--- Goal of the exercise ---
Transcribe the lines from the start of the data below through the line with "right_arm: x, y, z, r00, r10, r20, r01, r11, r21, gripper", word for word and nothing more.

[[ Collected material, beginning ]]

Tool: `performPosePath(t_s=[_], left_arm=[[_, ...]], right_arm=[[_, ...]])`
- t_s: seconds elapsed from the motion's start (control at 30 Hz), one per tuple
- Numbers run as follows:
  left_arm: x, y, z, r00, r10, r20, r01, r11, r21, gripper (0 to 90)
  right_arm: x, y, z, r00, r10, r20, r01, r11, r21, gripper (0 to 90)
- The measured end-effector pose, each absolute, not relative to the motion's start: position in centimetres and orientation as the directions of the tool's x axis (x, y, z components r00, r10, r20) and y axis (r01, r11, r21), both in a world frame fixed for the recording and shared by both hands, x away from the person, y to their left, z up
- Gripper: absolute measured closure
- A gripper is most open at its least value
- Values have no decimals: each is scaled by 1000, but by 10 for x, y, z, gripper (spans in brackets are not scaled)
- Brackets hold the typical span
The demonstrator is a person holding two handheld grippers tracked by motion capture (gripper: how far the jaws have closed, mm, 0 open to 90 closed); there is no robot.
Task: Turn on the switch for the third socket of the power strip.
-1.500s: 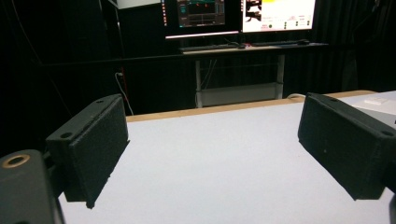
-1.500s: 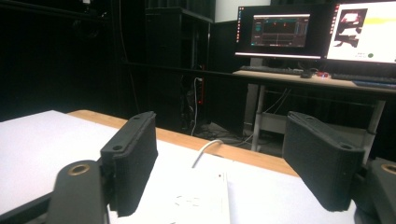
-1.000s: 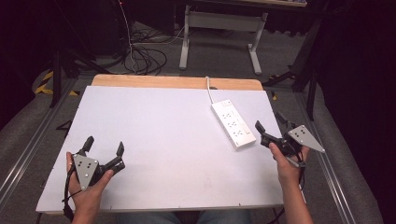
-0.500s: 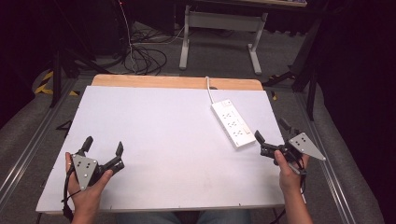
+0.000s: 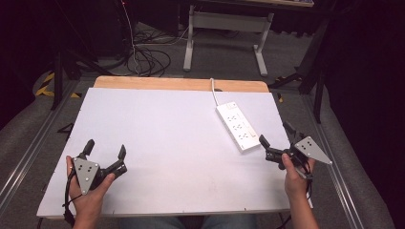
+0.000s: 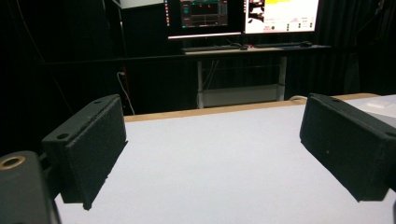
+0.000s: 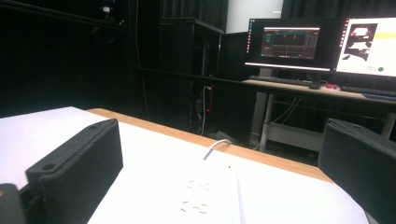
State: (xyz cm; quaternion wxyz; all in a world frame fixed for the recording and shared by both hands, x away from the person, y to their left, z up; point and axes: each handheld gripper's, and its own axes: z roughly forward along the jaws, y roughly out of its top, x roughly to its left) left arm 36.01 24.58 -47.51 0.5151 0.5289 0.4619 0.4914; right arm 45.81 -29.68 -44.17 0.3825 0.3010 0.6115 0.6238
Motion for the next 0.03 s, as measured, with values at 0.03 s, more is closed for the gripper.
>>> performPosePath(t_s=[0.03], left_arm=[[360, 246, -475, 91, 995, 44, -18, -43, 999, 79]], right_arm=[[458, -297, -442, -527, 845, -96, -112, 43, 993, 0]])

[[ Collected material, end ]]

--- Solution below ---
Tool: `performPosePath(t_s=[_], left_arm=[[_, ...]], right_arm=[[_, ...]])`
- t_s: seconds elapsed from the motion's start (control at 30 Hz), one per tuple
- Numbers run as follows:
  left_arm: x, y, z, r00, r10, r20, r01, r11, r21, gripper (0 to 90)
  right_arm: x, y, z, r00, r10, r20, r01, r11, r21, gripper (0 to 90)

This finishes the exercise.